• **PROVIDED INFORMATION**:
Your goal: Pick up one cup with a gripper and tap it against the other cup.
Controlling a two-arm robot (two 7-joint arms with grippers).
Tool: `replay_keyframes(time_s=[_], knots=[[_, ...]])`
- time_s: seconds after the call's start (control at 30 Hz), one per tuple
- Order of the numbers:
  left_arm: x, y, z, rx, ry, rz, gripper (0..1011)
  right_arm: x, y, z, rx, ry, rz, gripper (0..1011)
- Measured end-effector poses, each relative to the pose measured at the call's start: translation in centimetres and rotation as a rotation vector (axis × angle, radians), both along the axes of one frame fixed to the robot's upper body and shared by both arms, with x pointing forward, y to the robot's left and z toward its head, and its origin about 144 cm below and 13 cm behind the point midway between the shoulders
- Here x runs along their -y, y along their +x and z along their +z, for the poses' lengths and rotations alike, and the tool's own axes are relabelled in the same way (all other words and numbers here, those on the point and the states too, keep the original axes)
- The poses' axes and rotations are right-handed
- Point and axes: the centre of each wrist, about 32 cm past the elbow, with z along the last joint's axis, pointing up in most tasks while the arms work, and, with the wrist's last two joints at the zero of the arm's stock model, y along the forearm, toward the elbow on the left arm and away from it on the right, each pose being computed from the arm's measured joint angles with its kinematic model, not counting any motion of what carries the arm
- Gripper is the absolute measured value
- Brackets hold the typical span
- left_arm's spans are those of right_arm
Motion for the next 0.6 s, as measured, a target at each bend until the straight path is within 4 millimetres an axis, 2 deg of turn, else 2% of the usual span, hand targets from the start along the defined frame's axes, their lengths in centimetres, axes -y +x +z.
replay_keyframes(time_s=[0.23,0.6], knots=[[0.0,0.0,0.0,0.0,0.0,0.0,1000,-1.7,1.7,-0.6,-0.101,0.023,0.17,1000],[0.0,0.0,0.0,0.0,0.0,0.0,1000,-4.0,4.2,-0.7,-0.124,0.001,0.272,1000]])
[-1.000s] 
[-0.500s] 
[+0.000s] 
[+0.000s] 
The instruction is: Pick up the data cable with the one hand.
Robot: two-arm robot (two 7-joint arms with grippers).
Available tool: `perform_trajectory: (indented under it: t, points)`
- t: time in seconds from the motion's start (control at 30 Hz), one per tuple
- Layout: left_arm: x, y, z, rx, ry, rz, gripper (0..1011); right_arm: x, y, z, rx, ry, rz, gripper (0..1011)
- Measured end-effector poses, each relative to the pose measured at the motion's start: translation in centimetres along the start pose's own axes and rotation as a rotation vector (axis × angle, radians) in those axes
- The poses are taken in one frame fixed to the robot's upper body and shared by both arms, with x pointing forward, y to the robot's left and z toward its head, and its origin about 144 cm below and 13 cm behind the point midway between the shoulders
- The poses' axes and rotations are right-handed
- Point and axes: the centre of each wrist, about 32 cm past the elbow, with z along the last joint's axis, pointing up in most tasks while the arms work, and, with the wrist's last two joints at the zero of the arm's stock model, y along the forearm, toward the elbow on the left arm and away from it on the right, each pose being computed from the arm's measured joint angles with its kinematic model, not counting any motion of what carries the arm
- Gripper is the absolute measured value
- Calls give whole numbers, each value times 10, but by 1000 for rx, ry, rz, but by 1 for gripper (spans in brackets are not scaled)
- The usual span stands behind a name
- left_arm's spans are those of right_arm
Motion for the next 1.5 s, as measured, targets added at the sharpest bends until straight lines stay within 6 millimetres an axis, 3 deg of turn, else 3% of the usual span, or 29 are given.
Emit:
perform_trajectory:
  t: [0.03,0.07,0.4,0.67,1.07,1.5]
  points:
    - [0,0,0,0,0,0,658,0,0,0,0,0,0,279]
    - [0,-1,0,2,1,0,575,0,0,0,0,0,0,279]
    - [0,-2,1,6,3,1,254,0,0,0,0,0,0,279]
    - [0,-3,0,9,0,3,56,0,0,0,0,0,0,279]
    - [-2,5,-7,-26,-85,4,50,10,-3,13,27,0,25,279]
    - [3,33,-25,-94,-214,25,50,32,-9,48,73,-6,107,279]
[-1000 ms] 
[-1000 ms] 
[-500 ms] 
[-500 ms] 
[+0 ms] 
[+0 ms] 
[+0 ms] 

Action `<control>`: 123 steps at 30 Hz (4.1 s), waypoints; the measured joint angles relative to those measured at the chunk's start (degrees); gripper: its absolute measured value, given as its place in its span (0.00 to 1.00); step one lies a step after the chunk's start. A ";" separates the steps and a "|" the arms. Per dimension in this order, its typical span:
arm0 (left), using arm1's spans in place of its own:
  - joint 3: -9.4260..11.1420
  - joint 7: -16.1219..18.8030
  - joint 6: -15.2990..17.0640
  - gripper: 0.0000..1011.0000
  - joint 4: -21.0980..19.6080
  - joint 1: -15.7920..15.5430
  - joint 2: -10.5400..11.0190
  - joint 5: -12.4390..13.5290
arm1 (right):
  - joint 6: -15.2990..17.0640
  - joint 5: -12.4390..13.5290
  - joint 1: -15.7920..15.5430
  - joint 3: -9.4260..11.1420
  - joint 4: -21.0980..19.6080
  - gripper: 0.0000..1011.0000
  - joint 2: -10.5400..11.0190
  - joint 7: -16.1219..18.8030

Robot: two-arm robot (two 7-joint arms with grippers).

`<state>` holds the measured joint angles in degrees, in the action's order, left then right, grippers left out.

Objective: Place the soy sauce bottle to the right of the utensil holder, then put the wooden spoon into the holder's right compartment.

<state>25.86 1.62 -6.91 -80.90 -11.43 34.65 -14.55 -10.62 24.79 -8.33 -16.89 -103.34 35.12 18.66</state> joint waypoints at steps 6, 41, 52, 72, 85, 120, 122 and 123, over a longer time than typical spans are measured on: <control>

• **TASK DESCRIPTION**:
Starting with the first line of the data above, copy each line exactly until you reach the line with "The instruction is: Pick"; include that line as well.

• **REPLY**:
Your goal: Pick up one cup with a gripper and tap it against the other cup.
Controlling a two-arm robot (two 7-joint arms with grippers).
Tool: `replay_keyframes(time_s=[_], knots=[[_, ...]])`
- time_s: seconds after the call's start (control at 30 Hz), one per tuple
- Order of the numbers:
  left_arm: x, y, z, rx, ry, rz, gripper (0..1011)
  right_arm: x, y, z, rx, ry, rz, gripper (0..1011)
- Measured end-effector poses, each relative to the pose measured at the call's start: translation in centimetres and rotation as a rotation vector (axis × angle, radians), both along the axes of one frame fixed to the robot's upper body and shared by both arms, with x pointing forward, y to the robot's left and z toward its head, and its origin about 144 cm below and 13 cm behind the point midway between the shoulders
- Here x runs along their -y, y along their +x and z along their +z, for the poses' lengths and rotations alike, and the tool's own axes are relabelled in the same way (all other words and numbers here, those on the point and the states too, keep the original axes)
- The poses' axes and rotations are right-handed
- Point and axes: the centre of each wrist, about 32 cm past the elbow, with z along the last joint's axis, pointing up in most tasks while the arms work, and, with the wrist's last two joints at the zero of the arm's stock model, y along the forearm, toward the elbow on the left arm and away from it on the right, each pose being computed from the arm's measured joint angles with its kinematic model, not counting any motion of what carries the arm
- Gripper is the absolute measured value
- Brackets hold the typical span
- left_arm's spans are those of right_arm
Motion for the next 0.6 s, as measured, a target at each bend until the straight path is within 4 millimetres an axis, 2 deg of turn, else 2% of the usual span, hand targets from the start along the defined frame's axes, their lengths in centimetres, axes -y +x +z.
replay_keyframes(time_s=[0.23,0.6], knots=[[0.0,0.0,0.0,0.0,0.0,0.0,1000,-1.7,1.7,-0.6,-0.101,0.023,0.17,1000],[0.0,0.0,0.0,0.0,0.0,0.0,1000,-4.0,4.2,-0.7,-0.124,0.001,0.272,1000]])
[-1.000s] 
[-0.500s] 
[+0.000s] 
[+0.000s] 
The instruction is: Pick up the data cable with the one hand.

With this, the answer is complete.